Oh, oczywiście. Zawsze jest jakieś „ale”. A to oznaczało, że jednak nici z czystości, witaj ziemio za paznokciami. Witajcie korzenie, witajcie robaki, mrówki i machanie szpadlem. Dziewczyna z nieprzeniknionym uśmiechem na twarzy kiwała głową na wyjaśnienia nauczyciela, kątem oka oceniając rozmiary miejsca pracy. Sama nie miała kompletnie drygu do ogrodnictwa, a wszystkie rośliny w jej własnym domu, jak i dookoła, rosły tylko dlatego, że raz w tygodniu wpadał zaprzyjaźniony ogrodnik, który dbał o murawę na jej stadionie, za parę dodatkowych galeonów doprowadzał do porządku również i Brooksowy ogród. Trochę ją korciło, aby zaproponować Joshowi, że przeceiż może posłać kruka po ogrodnika, ale najwyraźniej nauczyciel był jednym z tych, dla których liczy się nie tylko efekt końcowy, ale również i gest, tak więc rozczulona nieco, postanowiła mu pomóc w ucieszeniu Chrisa.

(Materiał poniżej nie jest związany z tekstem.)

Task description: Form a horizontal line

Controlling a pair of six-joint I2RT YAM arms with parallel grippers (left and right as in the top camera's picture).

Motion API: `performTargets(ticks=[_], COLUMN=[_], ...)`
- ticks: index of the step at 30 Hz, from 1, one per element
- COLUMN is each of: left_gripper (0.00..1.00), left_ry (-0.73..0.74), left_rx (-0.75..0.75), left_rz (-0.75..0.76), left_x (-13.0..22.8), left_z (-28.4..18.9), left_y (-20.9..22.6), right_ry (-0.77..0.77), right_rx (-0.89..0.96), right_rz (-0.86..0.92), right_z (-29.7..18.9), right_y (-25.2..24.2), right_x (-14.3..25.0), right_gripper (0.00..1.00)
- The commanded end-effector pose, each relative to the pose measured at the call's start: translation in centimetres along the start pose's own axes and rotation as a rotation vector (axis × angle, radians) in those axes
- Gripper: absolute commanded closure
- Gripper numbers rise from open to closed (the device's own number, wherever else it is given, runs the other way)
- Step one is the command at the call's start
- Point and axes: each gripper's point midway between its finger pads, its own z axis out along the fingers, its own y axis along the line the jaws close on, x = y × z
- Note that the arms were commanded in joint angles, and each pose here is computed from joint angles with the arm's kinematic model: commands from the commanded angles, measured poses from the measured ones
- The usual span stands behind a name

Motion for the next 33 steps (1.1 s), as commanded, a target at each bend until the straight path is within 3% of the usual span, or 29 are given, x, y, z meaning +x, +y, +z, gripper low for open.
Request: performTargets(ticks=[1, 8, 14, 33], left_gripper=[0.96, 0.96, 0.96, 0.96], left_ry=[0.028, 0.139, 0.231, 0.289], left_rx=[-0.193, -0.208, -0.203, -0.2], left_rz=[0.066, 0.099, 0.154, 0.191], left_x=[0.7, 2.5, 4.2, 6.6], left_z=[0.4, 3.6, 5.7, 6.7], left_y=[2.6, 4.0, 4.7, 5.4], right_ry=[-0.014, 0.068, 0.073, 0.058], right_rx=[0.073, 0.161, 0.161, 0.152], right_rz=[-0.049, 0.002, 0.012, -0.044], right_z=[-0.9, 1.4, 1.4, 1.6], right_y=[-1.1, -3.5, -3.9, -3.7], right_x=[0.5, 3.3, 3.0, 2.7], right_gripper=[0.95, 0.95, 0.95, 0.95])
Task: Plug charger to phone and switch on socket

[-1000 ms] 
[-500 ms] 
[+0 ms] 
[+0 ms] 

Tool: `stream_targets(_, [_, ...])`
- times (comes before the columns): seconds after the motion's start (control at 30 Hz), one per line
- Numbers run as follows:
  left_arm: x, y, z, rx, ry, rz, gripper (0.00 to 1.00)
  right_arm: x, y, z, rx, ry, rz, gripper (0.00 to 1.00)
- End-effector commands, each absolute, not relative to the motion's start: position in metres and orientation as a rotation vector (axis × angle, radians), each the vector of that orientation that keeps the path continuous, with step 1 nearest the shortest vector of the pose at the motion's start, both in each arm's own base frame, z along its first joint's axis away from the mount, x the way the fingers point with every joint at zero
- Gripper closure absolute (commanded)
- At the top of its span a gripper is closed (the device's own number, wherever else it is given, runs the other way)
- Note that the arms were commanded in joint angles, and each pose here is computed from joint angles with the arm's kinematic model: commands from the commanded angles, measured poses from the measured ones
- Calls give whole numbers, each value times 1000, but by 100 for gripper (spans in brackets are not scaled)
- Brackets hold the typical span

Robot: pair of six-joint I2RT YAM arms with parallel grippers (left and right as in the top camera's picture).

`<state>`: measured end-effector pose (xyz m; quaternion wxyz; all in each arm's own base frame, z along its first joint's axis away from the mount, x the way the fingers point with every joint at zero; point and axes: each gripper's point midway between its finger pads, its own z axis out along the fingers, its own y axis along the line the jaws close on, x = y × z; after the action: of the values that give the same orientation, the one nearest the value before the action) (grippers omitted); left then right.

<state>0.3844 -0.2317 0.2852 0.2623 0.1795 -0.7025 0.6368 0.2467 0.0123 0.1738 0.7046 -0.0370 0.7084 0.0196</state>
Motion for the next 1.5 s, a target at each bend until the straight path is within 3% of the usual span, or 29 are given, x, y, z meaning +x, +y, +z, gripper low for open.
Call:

- Wezmę się za łopatę. W tym wieku musi Pan uważać na plecy – stwierdziła, chwytając za szpadel. Tak po prawdzie, to nie miała ochoty na kopanie, ale z jej nogą, robienie kursów tam i z powrotem było po prostu samobójstwem. Nie lubiła bezczynności, więc jeszcze upewniła się, czy wybrała dobre miejsce i po prostu zaczęła kopać. Początkowo szło jej to mocno średnio. Nie dość, że nie miała wprawy w tego typu pracach, to jeszcze musiało trochę potrwać, zanim noga przyzwyczai się do dodatkowego wysiłku.
- Wie już Pan, co posadzi zamiast jeżyn, czy też Profesor mężowi pole do popisu? Chociaż ja bym się chyba wstrzymała z sadzeniem czegokolwiek. Przynajmniej dopóki nie skończą się podtopienia związane z brakiem księżyca, bo za chwilę znów będzie to samo – zauważyła przytomnie, ocierając kropę potu, która spłynęła jej po skroni. Sama mogła się jedynie cieszyć, że żaden ponurak nie zamieszkał na jej własnym prodwórku, choć problemy wywołane anomaliami magicznymi również miała. Szerokim łukiem omijała jezioro, nad którym stał jej domu, żeby nie kusić losu i dać kelpiom szansy na potencjalne utopienie jej skromnej osoby.